_What needs to be done_. With the pictures removed, the data below must be transcribed in full and exactly.

▬▬▬

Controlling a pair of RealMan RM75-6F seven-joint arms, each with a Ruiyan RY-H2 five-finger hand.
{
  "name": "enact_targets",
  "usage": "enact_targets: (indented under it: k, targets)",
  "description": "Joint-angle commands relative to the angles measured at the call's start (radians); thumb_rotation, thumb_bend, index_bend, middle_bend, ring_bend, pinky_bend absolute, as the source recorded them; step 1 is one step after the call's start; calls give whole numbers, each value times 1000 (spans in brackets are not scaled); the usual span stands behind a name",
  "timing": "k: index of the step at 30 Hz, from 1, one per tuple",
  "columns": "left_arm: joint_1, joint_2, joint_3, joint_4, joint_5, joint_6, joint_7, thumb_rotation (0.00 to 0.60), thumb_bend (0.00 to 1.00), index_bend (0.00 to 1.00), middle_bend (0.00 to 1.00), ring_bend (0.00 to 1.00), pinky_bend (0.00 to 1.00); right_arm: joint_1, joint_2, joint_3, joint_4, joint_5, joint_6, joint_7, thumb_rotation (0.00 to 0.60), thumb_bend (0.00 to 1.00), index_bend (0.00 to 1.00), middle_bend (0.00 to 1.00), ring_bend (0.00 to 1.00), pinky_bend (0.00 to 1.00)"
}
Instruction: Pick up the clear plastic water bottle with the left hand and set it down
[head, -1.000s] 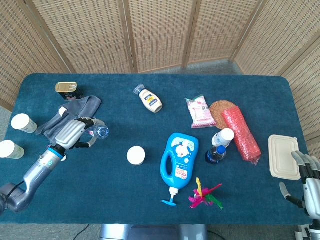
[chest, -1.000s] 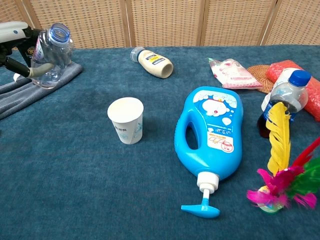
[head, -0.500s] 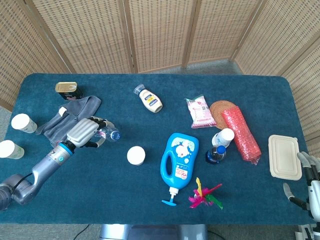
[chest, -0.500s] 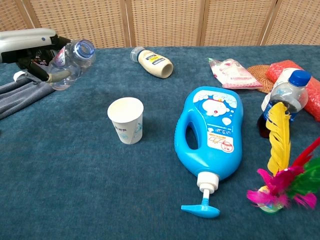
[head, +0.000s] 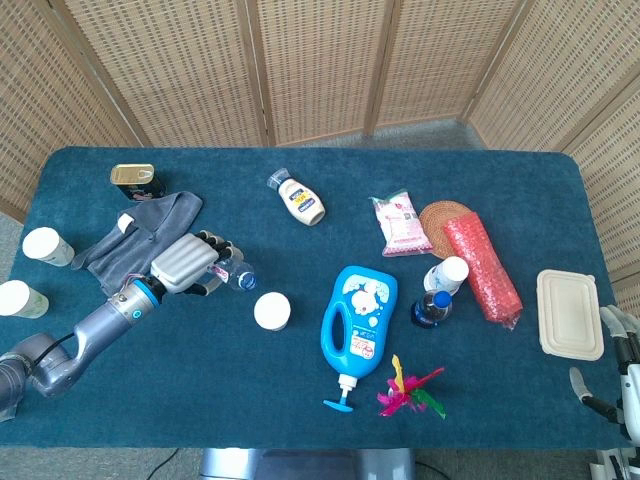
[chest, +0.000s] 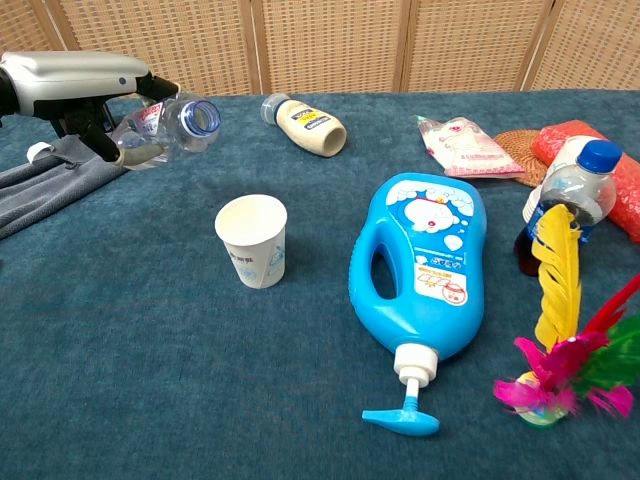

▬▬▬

_Written answer_.
Controlling a pair of RealMan RM75-6F seven-joint arms, each with a Ruiyan RY-H2 five-finger hand.
{
  "name": "enact_targets",
  "usage": "enact_targets: (indented under it: k, targets)",
  "description": "Joint-angle commands relative to the angles measured at the call's start (radians); thumb_rotation, thumb_bend, index_bend, middle_bend, ring_bend, pinky_bend absolute, as the source recorded them; step 1 is one step after the call's start; calls give whole numbers, each value times 1000 (spans in brackets are not scaled); the usual span stands behind a name",
  "timing": "k: index of the step at 30 Hz, from 1, one per tuple",
  "columns": "left_arm: joint_1, joint_2, joint_3, joint_4, joint_5, joint_6, joint_7, thumb_rotation (0.00 to 0.60), thumb_bend (0.00 to 1.00), index_bend (0.00 to 1.00), middle_bend (0.00 to 1.00), ring_bend (0.00 to 1.00), pinky_bend (0.00 to 1.00); right_arm: joint_1, joint_2, joint_3, joint_4, joint_5, joint_6, joint_7, thumb_rotation (0.00 to 0.60), thumb_bend (0.00 to 1.00), index_bend (0.00 to 1.00), middle_bend (0.00 to 1.00), ring_bend (0.00 to 1.00), pinky_bend (0.00 to 1.00)"
}
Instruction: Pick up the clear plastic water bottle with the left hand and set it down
[head, -1.000s] 
[chest, -1.000s] 
[head, -0.500s] 
[chest, -0.500s] 
[head, +0.000s] 
[chest, +0.000s] 

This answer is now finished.